Thursday, January 20, 2011

When Your Writing is Too Short

We all know when our writing needs something more (or a lot more), but when we try to add length and depth to our work, writers are often at a loss. In a NaNo forum, I read a great comment on what to do when your work doesn't have enough meat. It's a long comment (which I suppose is inevitable, since she's never had a problem with writing too little).
Imaging how much color and depth a book would have if all these ideas were at the author's disposal. A writer can definitely err by writing too much, but most of us don't, and it's infinitely easier to cut material than to add it.

Here's what she said:

"After 45,000 words I am not even into the 4th week of a six month story!
"I keep describing each room the characters are in, what they had for dinner, the types of jewelry and clothing each of them wear, what they want to happen versus what actually does happen, the songs they listen to, the people they pass when they are walking, the cab driver and his point of view, what the kids are doing when their mom is talking to my character, what kinds of flowers are in that vase on the table and how the smell brings back a childhood memory of a garden his mother took him to when he was small, what the smell reminded her of, what the waiter thought when he saw them, what they thought of the waiter, how she adjusted his collar, what they talked about in bed that night, what they said on the phone several days later when he called to see how she was doing on her business trip, some little thing he bought in a store and his friends' discussion about whether or not it would make a good gift or should he just keep it for himself?
"I heard an interview with a published author who always added something new with each rewrite: each character got a hobby during one rewrite, then each character played a different musical instrument in the next, and then they each got a different pet, and the wrong people's pets liked or hated each other to create more tension.
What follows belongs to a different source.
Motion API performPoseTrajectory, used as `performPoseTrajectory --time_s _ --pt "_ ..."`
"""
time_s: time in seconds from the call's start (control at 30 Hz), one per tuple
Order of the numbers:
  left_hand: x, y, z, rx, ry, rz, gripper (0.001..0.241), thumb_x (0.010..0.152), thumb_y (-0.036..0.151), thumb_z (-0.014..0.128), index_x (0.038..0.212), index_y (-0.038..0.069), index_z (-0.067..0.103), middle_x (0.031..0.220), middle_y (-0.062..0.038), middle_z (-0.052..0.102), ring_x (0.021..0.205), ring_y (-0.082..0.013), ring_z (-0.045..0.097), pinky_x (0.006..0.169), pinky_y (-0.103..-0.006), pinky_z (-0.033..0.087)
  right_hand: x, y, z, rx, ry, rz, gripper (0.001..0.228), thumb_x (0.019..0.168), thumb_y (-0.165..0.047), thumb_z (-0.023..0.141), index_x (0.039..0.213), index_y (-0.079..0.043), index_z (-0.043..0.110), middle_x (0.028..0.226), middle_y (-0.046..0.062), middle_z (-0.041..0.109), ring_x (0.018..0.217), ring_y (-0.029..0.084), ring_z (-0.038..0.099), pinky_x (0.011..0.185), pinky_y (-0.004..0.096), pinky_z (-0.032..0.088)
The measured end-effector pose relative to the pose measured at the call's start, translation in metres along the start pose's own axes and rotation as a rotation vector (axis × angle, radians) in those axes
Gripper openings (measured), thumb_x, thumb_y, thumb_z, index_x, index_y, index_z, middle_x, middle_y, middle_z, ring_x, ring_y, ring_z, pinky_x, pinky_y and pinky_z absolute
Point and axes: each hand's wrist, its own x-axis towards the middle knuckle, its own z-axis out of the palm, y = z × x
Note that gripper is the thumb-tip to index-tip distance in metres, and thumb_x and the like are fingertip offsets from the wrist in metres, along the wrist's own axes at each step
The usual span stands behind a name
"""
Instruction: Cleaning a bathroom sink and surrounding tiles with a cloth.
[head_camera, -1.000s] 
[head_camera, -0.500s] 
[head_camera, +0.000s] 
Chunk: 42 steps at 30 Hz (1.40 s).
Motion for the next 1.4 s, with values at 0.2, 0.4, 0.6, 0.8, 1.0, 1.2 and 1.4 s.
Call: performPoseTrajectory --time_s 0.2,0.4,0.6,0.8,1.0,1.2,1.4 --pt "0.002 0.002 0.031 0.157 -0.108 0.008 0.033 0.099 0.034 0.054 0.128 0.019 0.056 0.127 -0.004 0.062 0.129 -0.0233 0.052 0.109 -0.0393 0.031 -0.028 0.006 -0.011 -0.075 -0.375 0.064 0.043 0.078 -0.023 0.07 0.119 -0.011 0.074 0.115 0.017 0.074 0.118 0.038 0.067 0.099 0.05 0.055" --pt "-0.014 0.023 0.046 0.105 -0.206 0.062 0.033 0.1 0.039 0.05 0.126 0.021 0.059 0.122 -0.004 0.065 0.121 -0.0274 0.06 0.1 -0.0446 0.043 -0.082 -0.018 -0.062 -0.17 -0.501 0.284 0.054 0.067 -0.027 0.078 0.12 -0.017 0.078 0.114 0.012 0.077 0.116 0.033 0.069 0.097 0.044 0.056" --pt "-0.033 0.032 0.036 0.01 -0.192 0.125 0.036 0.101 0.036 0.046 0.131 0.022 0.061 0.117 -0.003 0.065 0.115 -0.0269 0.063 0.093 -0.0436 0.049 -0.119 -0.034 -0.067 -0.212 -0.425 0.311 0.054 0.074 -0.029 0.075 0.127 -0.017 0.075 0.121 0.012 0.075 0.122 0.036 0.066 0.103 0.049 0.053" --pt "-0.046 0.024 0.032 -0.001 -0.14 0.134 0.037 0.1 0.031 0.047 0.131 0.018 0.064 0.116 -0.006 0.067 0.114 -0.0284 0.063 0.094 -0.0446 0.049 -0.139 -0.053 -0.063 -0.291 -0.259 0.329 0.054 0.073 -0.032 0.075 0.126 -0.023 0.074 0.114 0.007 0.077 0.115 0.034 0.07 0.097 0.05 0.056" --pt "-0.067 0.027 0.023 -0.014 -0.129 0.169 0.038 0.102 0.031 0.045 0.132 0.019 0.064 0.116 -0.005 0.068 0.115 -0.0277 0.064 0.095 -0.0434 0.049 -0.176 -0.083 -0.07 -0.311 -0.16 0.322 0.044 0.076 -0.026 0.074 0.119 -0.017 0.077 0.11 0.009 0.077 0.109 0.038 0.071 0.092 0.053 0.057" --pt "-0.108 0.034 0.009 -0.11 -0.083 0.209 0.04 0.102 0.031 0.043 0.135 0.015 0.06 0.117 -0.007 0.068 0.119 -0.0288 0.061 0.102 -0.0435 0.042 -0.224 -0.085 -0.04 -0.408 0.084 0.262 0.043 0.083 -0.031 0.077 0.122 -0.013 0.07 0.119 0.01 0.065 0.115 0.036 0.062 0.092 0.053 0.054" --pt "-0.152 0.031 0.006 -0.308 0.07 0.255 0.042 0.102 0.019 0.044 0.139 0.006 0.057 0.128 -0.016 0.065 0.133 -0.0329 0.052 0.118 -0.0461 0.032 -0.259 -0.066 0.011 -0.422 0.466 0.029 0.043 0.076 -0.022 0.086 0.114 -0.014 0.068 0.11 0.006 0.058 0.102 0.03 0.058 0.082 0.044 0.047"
The world around your characters is full of smells, colors, walls, drapes, furniture, carvings, art, books, poetry, songs, dance, music, animals, pests, dirt, polished surfaces, mirrors, food, the areas under stoves, tables, couches, and potted plants, hardwood floors, grass, gardens, streets, cars, sidewalks, traffic signs and signals, noises from distant construction and aircraft, weather, carpets and rugs, and a bunch of different foods. People have clothing, jewelry, hairstyles, makeup, fingernails, shoes, underwear, dreams, plans, scents, hobbies, likes, dislikes, fears, recent memories, childhood memories, different textures and colors of skin, eyes, and hair, pets, roommates, landlords or tenants, kids, brothers, sisters, parents, aunts, uncles, (any of whom could drop in at any moment, or get sick, or die, forcing the characters to stop their urgent plans and pay attention to something perhaps even needing to go some place far away to visit or mourn or take care of the estate.) They interact with people in cars, buses, and cabs, buy things from people in stores, wash clothes, stand in line at supermarkets, go to movies (real, or make up a plot that could give a character an idea or clue--that worked in Roger Rabbit!) listen to music, the radio, TV, news shows, comedy shows, game shows, and dramas. People learn languages from recordings in their cars. Typos and misspellings can become names or new gadgets.
"I've got to stop. I hope that helps you or someone else. I think I'll post that list on my wall for when I get stuck!"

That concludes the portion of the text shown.